The third Blumberg Dialogue on Astrobiology, hosted by the John W. Kluge Center at the Library of Congress, will examine how recent discoveries about the origins and future of life in the cosmos may influence culture, art and the stories we tell about life on earth and beyond.
The public portion of the program, titled “Stories about Life in the Cosmos: Historical, Cultural, and Artistic Perspectives on Astrobiology” will take place at 3 p.m. on Thursday, Aug. 6, in room 119 on the first floor of the Library’s Thomas Jefferson Building, 10 First St. S.E., Washington, D.C. The event is free and open to the public. Tickets are not needed.
The three-part Blumberg Dialogue series is part of the Kluge Center’s ongoing Baruch S. Blumberg NASA/Library of Congress Astrobiology Program, which investigates the intersection of astrobiology research with humanistic and societal concerns. The first Blumberg Dialogue was held on March 18-19 and the second took place May 27-28. Details of the events are posted on the Kluge Center website at www.loc.gov/kluge/.
For the third Blumberg Dialogue, nine leading scholars from the humanities and the sciences will convene for a series of conversations about how literature, media and the arts construct stories about life in the universe—in novels, short-stories, film, theatre and the news—and how these narratives influence the way we understand our own human role in the cosmos. Scholars with expertise in a range of humanistic and scientific disciplines will participate. The scholars are:
David Bates, Professor of Rhetoric, University of California, Berkeley
D. Graham Burnett, Professor of History, Princeton University
Andrea Hairston, Louis Wolff Khan Professor of Theatre and African American Studies, Smith College
Ursula Heise, Professor of English, University of California, Los Angeles
Kenneth Knoespel, McEver Professor of Engineering and the Liberal Arts, Georgia Institute of Technology
Robert Marzec, Associate Professor of English, Purdue University
Colin Milburn, Professor of English, Science and Technology Studies, University of California, Davis
Marc Raboy, Professor of Ethics, Media, and Communications, McGill University
Blakey Vermeule, Professor of English, Stanford University
The nine scholars will spend Aug. 5 and part of Aug. 6 in seminar work examining readings and research about recent findings in astrobiology. In these discussions, they will share their expertise about how the origins of life on earth and the possible discovery of life on other planets have been depicted in both artistic and broader cultural narratives. The scholars will then participate in the afternoon public roundtable to discuss their findings and insights. Both the seminar and the public discussion will be led by Derek Malone-France, associate professor in the Departments of Philosophy and Religion at The George Washington University, and John Baross, professor in the School of Oceanography and in the Astrobiology Program at the University of Washington.
The three-part series—titled Blumberg Dialogues in honor of late Nobel Laureate Baruch “Barry” Blumberg, founding director of the NASA Astrobiology Institute and former member of the Library of Congress Scholars Council—is held in lieu of an appointment to the NASA/Library of Congress Astrobiology Chair in 2015. Nathaniel Comfort, a professor at the Institute of the History of Medicine at The John Hopkins University, has been named to the chair for 2016. He will begin on Oct. 1, 2015, and be in residence at the Library’s Kluge Center for 12 months.
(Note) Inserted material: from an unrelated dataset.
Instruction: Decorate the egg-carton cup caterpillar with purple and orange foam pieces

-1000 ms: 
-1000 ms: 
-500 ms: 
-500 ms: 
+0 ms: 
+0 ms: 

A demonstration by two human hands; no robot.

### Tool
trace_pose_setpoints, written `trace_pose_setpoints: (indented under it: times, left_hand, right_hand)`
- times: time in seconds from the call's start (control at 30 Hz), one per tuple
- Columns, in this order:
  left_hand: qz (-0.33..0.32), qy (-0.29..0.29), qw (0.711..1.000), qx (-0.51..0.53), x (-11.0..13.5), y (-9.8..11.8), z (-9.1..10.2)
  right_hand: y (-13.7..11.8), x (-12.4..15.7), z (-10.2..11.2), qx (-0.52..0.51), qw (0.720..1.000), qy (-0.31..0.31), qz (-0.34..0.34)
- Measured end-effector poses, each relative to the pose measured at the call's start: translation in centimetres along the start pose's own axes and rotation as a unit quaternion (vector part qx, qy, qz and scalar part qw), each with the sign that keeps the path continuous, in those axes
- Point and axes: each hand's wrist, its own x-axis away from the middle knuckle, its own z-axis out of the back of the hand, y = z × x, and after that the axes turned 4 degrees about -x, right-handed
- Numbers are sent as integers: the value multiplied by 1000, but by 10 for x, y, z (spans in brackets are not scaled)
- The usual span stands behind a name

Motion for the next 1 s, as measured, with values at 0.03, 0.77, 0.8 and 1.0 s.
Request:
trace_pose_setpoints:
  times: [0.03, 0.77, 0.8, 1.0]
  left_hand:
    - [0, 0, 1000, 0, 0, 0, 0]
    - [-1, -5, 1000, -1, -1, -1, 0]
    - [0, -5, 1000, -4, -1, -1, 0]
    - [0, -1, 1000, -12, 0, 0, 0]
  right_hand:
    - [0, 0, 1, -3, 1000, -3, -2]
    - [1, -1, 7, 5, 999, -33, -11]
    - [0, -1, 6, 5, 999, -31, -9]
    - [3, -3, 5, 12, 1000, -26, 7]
The NASA/Library of Congress Astrobiology Chair and the Blumberg Dialogues are the result of collaboration between the NASA Astrobiology Program and the Library of Congress. Funded by NASA, and executed by the Kluge Center in consultation with the NASA Astrobiology Institute, the program promotes research at the intersection of the science of astrobiology and its humanistic and societal implications. Chairs are appointed annually to be in residence at The John W. Kluge Center, to make use of the Library of Congress collections, as well as to convene related programs that ensure the subject of astrobiology’s role in culture and society receives considered treatment each year in Washington, D.C.
Through a generous endowment from John W. Kluge, the Library of Congress established the Kluge Center in 2000 to bring together the world’s best thinkers to stimulate and energize one another, to distill wisdom from the Library’s rich resources, and to interact with policymakers in Washington. For more information about the Kluge Center visit www.loc.gov/kluge/.
The Library of Congress, the nation’s oldest federal cultural institution and the largest library in the world, holds more than 160 million items in various languages, disciplines and formats. The Library serves the U.S. Congress and the nation both on-site, in its reading rooms on Capitol Hill, and through its award-winning website at www.loc.gov.